▶ **TASK DESCRIPTION**: Select from the data all lines with the word "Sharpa".

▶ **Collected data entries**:
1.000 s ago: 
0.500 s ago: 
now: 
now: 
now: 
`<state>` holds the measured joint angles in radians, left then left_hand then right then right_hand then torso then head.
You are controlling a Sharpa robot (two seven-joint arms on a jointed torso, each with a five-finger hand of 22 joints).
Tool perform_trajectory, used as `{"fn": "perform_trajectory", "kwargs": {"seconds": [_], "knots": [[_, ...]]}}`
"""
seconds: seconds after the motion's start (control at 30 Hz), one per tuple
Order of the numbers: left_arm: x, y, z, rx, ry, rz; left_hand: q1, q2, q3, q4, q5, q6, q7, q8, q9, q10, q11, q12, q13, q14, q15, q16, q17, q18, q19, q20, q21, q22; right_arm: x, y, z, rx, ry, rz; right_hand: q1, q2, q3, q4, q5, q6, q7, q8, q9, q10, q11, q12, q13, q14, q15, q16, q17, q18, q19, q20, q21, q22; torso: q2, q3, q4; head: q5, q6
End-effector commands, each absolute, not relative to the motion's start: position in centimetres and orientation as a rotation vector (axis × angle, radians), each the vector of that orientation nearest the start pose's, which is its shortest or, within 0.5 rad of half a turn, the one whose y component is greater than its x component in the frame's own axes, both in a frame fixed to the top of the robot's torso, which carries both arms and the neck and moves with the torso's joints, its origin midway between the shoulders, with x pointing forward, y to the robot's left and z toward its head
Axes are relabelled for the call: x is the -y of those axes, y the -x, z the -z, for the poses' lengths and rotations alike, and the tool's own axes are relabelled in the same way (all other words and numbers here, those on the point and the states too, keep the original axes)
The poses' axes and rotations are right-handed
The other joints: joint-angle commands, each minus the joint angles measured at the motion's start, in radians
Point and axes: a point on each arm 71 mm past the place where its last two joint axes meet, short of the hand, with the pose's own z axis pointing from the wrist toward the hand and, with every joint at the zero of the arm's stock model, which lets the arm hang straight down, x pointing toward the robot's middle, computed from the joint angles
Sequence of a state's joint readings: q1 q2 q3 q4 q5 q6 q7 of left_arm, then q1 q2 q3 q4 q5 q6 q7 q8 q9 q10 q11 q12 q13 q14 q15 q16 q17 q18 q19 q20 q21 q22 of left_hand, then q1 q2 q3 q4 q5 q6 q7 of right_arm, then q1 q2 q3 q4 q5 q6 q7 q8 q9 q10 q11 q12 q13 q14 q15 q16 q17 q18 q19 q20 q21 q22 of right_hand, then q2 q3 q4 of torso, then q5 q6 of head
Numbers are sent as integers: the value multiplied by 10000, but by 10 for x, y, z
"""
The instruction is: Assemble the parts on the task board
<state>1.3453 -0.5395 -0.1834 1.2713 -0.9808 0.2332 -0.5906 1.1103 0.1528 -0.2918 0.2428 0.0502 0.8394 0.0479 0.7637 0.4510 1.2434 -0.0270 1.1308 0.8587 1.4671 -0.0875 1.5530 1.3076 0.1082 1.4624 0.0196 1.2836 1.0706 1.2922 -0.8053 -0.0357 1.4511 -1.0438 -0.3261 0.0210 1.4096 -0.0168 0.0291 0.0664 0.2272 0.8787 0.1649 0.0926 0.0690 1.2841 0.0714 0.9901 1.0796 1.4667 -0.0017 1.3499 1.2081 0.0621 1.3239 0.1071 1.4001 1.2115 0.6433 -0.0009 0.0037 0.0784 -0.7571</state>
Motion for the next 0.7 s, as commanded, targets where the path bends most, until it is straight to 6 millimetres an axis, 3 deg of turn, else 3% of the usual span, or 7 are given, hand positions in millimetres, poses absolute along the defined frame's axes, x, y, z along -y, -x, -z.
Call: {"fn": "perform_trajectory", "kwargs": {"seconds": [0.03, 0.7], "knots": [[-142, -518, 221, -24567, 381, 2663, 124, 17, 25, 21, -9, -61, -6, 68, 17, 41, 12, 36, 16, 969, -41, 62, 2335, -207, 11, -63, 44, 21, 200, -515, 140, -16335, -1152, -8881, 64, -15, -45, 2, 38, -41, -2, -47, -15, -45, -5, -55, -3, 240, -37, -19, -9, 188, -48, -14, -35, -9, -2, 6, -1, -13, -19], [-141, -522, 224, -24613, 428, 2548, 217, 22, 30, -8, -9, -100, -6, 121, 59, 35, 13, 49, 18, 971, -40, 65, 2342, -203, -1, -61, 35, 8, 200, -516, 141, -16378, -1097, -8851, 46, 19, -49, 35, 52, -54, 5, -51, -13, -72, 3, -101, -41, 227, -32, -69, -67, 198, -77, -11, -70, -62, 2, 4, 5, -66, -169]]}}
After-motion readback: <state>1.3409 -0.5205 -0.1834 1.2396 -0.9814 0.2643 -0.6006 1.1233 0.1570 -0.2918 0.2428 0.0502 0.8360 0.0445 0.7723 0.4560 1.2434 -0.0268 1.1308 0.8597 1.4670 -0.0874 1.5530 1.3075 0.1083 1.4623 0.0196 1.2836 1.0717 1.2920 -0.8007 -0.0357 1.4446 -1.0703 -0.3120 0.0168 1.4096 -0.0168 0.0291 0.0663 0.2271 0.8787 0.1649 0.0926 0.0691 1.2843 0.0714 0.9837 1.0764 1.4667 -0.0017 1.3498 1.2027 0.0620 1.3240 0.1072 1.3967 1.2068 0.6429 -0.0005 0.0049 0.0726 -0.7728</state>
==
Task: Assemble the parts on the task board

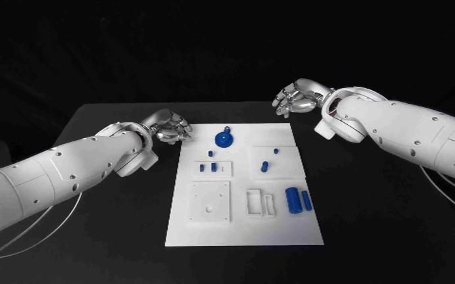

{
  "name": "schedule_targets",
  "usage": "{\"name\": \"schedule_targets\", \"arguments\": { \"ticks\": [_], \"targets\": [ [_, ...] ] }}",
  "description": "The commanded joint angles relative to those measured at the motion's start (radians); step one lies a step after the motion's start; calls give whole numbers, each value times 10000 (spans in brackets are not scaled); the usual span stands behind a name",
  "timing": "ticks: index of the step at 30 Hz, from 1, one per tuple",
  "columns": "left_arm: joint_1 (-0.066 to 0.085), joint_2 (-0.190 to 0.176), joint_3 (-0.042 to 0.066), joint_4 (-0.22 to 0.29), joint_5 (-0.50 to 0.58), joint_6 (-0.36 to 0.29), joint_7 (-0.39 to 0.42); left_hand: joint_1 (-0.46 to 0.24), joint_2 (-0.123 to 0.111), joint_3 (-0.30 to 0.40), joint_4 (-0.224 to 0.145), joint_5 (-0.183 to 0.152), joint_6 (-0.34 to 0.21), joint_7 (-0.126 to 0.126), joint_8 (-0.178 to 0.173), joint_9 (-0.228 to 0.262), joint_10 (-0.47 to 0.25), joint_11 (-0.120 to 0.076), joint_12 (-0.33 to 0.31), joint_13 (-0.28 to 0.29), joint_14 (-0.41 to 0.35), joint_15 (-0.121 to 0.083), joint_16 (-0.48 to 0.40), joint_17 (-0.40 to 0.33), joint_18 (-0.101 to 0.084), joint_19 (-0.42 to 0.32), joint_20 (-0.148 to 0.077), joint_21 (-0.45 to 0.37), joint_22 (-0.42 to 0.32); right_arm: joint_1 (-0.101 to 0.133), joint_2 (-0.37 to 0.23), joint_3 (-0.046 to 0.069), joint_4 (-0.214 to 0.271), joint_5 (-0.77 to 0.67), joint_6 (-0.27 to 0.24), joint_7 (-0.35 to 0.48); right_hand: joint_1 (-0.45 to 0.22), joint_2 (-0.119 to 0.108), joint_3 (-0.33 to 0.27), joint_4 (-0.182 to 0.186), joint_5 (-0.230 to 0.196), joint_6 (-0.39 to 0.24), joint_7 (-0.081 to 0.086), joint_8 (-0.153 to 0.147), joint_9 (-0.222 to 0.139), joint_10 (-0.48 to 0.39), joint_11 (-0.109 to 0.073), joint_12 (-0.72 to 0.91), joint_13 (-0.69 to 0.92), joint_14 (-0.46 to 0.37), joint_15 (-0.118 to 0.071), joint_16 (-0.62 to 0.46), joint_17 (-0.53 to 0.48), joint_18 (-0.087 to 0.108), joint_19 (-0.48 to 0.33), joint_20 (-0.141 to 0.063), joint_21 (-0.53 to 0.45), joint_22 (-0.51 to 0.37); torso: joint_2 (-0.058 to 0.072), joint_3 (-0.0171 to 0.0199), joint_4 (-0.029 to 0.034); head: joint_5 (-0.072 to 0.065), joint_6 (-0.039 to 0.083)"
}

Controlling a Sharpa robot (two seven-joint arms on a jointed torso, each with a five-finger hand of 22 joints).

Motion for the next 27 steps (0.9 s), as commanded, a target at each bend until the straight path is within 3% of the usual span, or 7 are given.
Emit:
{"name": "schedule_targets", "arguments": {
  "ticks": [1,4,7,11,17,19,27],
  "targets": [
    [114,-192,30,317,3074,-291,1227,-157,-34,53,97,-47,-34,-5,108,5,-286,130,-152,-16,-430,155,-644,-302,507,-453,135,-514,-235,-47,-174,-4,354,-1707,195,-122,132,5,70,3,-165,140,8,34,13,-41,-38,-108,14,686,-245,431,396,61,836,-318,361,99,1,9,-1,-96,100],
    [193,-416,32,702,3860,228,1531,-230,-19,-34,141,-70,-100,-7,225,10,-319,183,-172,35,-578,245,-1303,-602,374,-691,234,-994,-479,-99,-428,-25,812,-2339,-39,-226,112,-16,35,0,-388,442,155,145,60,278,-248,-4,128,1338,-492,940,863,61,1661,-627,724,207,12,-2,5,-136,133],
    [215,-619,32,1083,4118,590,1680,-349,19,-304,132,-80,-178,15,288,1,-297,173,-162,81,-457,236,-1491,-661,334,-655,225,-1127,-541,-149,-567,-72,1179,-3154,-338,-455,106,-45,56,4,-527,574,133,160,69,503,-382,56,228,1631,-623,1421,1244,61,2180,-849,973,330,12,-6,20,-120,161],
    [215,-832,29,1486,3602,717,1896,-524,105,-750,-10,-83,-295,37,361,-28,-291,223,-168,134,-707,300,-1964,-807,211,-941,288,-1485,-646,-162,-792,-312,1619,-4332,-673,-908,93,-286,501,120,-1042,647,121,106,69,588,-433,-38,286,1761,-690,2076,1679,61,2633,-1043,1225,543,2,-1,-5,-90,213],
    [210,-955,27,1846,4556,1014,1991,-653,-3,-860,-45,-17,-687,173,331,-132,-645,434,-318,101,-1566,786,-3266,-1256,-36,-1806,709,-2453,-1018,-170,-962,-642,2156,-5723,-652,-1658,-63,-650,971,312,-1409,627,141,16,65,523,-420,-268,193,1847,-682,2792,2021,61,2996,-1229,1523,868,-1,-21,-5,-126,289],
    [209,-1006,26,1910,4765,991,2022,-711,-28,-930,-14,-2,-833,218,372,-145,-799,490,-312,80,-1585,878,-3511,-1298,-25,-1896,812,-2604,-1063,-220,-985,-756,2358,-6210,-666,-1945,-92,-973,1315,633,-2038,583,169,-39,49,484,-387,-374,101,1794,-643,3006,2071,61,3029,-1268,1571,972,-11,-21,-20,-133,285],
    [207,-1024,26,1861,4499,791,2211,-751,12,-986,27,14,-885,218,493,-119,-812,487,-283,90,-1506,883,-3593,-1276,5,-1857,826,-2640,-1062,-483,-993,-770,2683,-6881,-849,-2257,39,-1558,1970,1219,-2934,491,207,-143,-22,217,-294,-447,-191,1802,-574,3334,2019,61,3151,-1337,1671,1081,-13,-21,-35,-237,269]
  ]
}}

▶ **RESULT**:
You are controlling a Sharpa robot (two seven-joint arms on a jointed torso, each with a five-finger hand of 22 joints).
Controlling a Sharpa robot (two seven-joint arms on a jointed torso, each with a five-finger hand of 22 joints).

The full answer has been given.